-------- Record extracts
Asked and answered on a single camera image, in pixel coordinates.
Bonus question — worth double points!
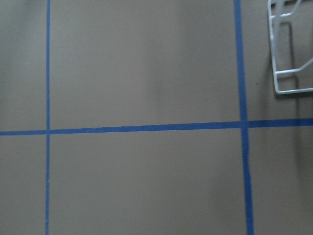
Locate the white wire cup rack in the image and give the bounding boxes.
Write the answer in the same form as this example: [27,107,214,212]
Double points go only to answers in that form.
[267,0,313,96]
----------------
» What needs to be done: Starting from the line with "Locate the white" and ending with the final line of the data, quote every line exactly, both ends included.

» Answer to this problem:
Locate the white wire cup rack in the image and give the bounding boxes.
Write the answer in the same form as this example: [27,107,214,212]
Double points go only to answers in that form.
[267,0,313,96]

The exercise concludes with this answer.